What you have to do: Leaving out the images, reproduce every line of the data that follows exactly.

____

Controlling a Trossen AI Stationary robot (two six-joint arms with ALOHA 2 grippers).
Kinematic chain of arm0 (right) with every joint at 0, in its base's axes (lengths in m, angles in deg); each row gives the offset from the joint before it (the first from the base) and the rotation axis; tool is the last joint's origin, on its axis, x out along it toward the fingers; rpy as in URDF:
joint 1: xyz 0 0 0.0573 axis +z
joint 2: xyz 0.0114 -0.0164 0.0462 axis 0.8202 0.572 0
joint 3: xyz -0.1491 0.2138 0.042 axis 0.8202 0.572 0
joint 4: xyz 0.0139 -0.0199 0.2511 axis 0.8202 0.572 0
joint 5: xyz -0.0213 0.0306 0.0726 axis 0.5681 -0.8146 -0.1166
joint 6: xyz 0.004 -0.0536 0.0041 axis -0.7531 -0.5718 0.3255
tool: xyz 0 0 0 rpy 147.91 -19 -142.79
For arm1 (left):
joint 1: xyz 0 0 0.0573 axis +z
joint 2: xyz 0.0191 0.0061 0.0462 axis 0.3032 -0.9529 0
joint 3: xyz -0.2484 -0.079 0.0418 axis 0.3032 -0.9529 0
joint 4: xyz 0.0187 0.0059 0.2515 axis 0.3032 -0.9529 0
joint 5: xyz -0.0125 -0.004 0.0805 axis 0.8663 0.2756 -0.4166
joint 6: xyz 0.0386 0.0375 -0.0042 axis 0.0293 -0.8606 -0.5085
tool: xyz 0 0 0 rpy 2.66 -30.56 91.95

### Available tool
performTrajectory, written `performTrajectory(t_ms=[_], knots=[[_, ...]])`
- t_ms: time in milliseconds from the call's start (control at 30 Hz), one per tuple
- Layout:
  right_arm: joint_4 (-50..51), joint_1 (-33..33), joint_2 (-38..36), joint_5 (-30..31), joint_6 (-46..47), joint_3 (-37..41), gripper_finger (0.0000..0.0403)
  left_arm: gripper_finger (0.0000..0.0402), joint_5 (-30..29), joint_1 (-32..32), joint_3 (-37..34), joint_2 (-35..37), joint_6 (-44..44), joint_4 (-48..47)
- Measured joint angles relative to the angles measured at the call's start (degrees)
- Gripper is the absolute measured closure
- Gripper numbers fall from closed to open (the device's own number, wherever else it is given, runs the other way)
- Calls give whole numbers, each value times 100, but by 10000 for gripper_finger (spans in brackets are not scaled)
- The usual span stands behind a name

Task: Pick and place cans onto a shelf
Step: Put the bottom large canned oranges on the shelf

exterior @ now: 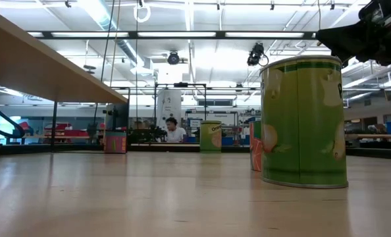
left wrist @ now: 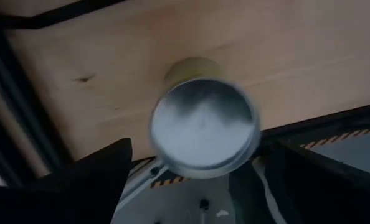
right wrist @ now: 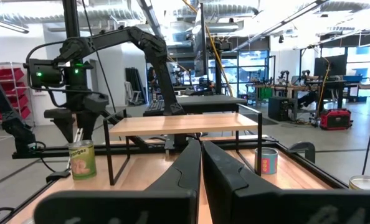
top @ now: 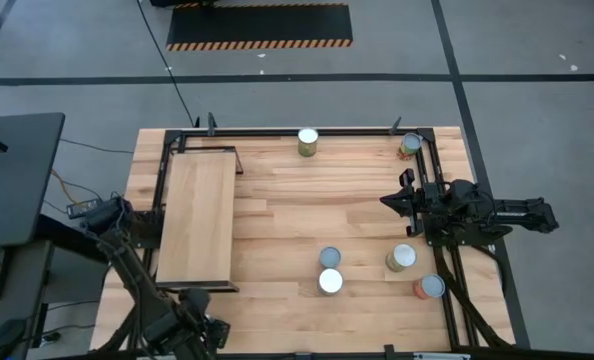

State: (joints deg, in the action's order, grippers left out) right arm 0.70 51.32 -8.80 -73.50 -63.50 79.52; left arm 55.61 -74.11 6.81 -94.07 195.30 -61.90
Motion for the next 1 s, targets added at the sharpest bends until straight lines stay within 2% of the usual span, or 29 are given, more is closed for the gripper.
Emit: performTrajectory(t_ms=[333, 567, 800, 1000], knots=[[0, 0, 0, 0, -1, -2, 380, 15, 68, 124, 0, 0, 29, 110], [0, 0, 0, 0, -1, 0, 380, 15, 316, 282, 0, 0, 8, 97], [0, -1, 0, 0, 0, -1, 380, 15, 317, 262, 0, 0, -137, 354], [0, 0, 0, 0, -1, 0, 380, 15, 18, 120, -2, 0, 100, 165]])
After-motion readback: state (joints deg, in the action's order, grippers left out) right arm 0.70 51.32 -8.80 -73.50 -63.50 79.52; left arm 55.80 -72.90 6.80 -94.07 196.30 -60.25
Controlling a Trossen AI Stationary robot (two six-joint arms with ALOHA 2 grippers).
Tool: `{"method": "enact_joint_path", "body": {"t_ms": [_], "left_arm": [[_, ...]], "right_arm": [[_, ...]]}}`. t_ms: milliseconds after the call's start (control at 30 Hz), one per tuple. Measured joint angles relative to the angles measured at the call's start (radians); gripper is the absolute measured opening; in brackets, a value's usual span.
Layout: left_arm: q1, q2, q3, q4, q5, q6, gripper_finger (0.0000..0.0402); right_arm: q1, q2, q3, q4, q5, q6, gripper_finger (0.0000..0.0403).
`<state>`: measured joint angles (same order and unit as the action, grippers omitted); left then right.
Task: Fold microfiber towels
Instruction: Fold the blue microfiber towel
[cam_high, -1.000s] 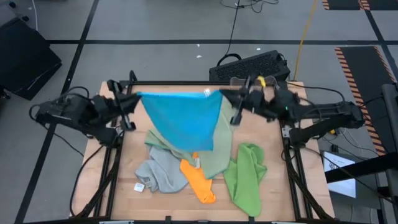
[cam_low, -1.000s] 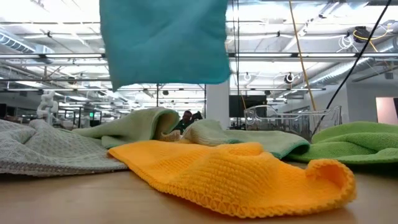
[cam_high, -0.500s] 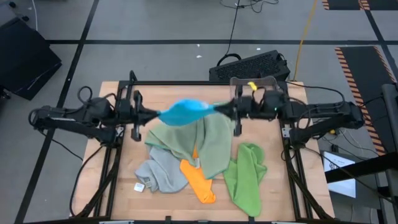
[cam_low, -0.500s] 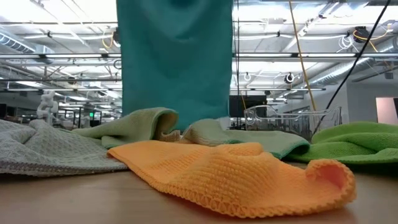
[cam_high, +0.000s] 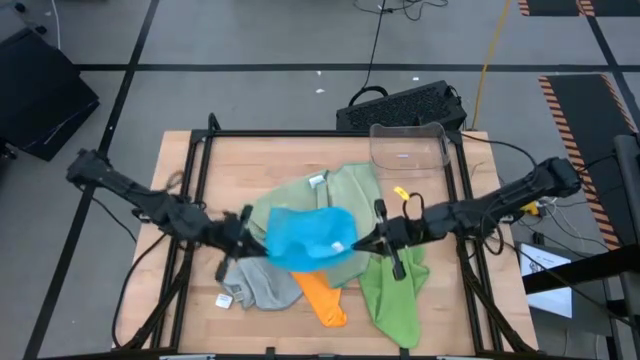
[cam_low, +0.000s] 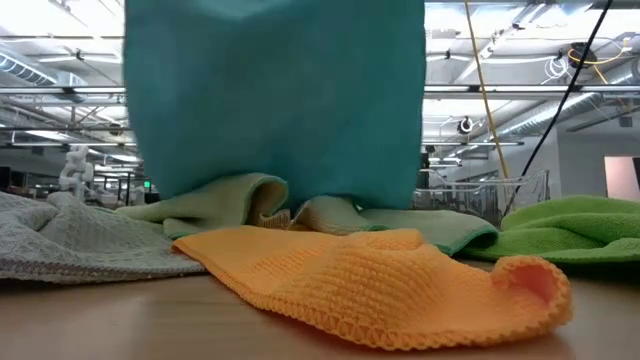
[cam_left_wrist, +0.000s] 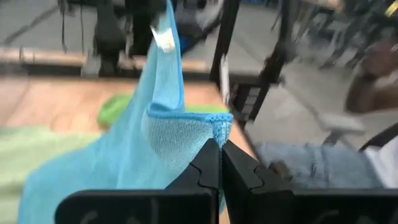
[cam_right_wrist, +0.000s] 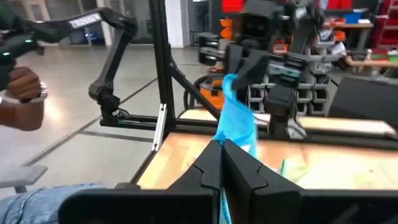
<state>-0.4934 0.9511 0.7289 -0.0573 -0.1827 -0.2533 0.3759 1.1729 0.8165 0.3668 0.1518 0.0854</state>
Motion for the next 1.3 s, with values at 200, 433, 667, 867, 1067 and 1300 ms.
{"method": "enact_joint_path", "body": {"t_ms": [200, 433, 667, 867, 1067, 1300], "left_arm": [[-0.110, 0.055, 0.000, 0.000, -0.181, -0.039, 0.0005], [-0.155, 0.012, 0.000, -0.169, -0.524, -0.124, 0.0005], [-0.053, 0.011, 0.000, -0.403, -0.584, -0.367, 0.0004], [0.024, 0.034, 0.000, -0.418, -0.516, -0.406, 0.0011], [0.102, 0.055, 0.000, -0.409, -0.493, -0.396, 0.0010], [0.169, 0.105, 0.000, -0.412, -0.429, -0.381, 0.0005]], "right_arm": [[0.029, 0.053, -0.111, 0.206, 0.065, 0.057, 0.0000], [0.000, 0.179, -0.112, 0.317, 0.140, 0.000, 0.0000], [-0.084, 0.250, -0.112, 0.297, 0.189, 0.003, 0.0000], [-0.114, 0.263, -0.112, 0.169, 0.186, 0.059, 0.0000], [-0.147, 0.262, -0.112, 0.059, 0.189, 0.096, 0.0000], [-0.186, 0.262, -0.112, 0.032, 0.244, 0.086, 0.0000]]}}
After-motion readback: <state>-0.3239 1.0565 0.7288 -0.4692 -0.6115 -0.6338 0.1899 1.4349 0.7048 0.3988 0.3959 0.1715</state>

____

Exercise output:
Controlling a Trossen AI Stationary robot (two six-joint arms with ALOHA 2 grippers).
Kinematic chain of arm0 (right) with every joint at 0, in its base's axes (lengths in m, angles in deg); each row gives the offset from the joint before it (the first from the base) and the rotation axis; tool is the last joint's origin, on its axis, x out along it toward the fingers; rpy as in URDF:
joint 1: xyz 0 0 0.0573 axis +z
joint 2: xyz 0.0114 -0.0164 0.0462 axis 0.8202 0.572 0
joint 3: xyz -0.1491 0.2138 0.042 axis 0.8202 0.572 0
joint 4: xyz 0.0139 -0.0199 0.2511 axis 0.8202 0.572 0
joint 5: xyz -0.0213 0.0306 0.0726 axis 0.5681 -0.8146 -0.1166
joint 6: xyz 0.004 -0.0536 0.0041 axis -0.7531 -0.5718 0.3255
tool: xyz 0 0 0 rpy 147.91 -19 -142.79
For arm1 (left):
joint 1: xyz 0 0 0.0573 axis +z
joint 2: xyz 0.0191 0.0061 0.0462 axis 0.3032 -0.9529 0
joint 3: xyz -0.2484 -0.079 0.0418 axis 0.3032 -0.9529 0
joint 4: xyz 0.0187 0.0059 0.2515 axis 0.3032 -0.9529 0
joint 5: xyz -0.0125 -0.004 0.0805 axis 0.8663 0.2756 -0.4166
joint 6: xyz 0.0386 0.0375 -0.0042 axis 0.0293 -0.8606 -0.5085
tool: xyz 0 0 0 rpy 2.66 -30.56 91.95

### Available tool
performTrajectory, written `performTrajectory(t_ms=[_], knots=[[_, ...]])`
- t_ms: time in milliseconds from the call's start (control at 30 Hz), one per tuple
- Layout:
  right_arm: joint_4 (-50..51), joint_1 (-33..33), joint_2 (-38..36), joint_5 (-30..31), joint_6 (-46..47), joint_3 (-37..41), gripper_finger (0.0000..0.0403)
  left_arm: gripper_finger (0.0000..0.0402), joint_5 (-30..29), joint_1 (-32..32), joint_3 (-37..34), joint_2 (-35..37), joint_6 (-44..44), joint_4 (-48..47)
- Measured joint angles relative to the angles measured at the call's start (degrees)
- Gripper is the absolute measured closure
- Gripper numbers fall from closed to open (the device's own number, wherever else it is given, runs the other way)
- Calls give whole numbers, each value times 100, but by 10000 for gripper_finger (spans in brackets are not scaled)
- The usual span stands behind a name

Task: Pick and place cans onto a shelf
Step: Put the bottom large canned oranges on the shelf

exterior @ now: 
left wrist @ now: 
right wrist @ now: 
top @ now: 

State: (joints deg, in the action's order, grippers left out) right arm 0.70 51.32 -8.80 -73.50 -63.50 79.52; left arm 55.61 -74.11 6.81 -94.07 195.30 -61.90
Motion for the next 1 s, targets added at the sharpest bends until straight lines stay within 2% of the usual span, or 29 are given, more is closed for the gripper.
Emit: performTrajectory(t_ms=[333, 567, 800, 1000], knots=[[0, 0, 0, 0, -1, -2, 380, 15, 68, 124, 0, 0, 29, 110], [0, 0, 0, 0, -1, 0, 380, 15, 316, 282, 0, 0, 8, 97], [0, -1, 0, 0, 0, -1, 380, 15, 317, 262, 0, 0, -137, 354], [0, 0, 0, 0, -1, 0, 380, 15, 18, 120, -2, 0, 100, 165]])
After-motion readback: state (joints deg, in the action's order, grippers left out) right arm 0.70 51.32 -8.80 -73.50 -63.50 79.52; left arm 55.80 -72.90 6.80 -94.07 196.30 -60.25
Controlling a Trossen AI Stationary robot (two six-joint arms with ALOHA 2 grippers).
Tool: `{"method": "enact_joint_path", "body": {"t_ms": [_], "left_arm": [[_, ...]], "right_arm": [[_, ...]]}}`. t_ms: milliseconds after the call's start (control at 30 Hz), one per tuple. Measured joint angles relative to the angles measured at the call's start (radians); gripper is the absolute measured opening; in brackets, a value's usual span.
Layout: left_arm: q1, q2, q3, q4, q5, q6, gripper_finger (0.0000..0.0402); right_arm: q1, q2, q3, q4, q5, q6, gripper_finger (0.0000..0.0403).
`<state>`: measured joint angles (same order and unit as the action, grippers omitted); left then right.
Task: Fold microfiber towels
Instruction: Fold the blue microfiber towel
[cam_high, -1.000s] 
[cam_low, -1.000s] 
[cam_high, -0.500s] 
[cam_low, -0.500s] 
[cam_high, +0.000s] 
[cam_low, +0.000s] 
[cam_left_wrist, +0.000s] 
[cam_right_wrist, +0.000s] 
<state>-0.4934 0.9511 0.7289 -0.0573 -0.1827 -0.2533 0.3759 1.1729 0.8165 0.3668 0.1518 0.0854</state>
Motion for the next 1.3 s, with values at 200, 433, 667, 867, 1067 and 1300 ms.
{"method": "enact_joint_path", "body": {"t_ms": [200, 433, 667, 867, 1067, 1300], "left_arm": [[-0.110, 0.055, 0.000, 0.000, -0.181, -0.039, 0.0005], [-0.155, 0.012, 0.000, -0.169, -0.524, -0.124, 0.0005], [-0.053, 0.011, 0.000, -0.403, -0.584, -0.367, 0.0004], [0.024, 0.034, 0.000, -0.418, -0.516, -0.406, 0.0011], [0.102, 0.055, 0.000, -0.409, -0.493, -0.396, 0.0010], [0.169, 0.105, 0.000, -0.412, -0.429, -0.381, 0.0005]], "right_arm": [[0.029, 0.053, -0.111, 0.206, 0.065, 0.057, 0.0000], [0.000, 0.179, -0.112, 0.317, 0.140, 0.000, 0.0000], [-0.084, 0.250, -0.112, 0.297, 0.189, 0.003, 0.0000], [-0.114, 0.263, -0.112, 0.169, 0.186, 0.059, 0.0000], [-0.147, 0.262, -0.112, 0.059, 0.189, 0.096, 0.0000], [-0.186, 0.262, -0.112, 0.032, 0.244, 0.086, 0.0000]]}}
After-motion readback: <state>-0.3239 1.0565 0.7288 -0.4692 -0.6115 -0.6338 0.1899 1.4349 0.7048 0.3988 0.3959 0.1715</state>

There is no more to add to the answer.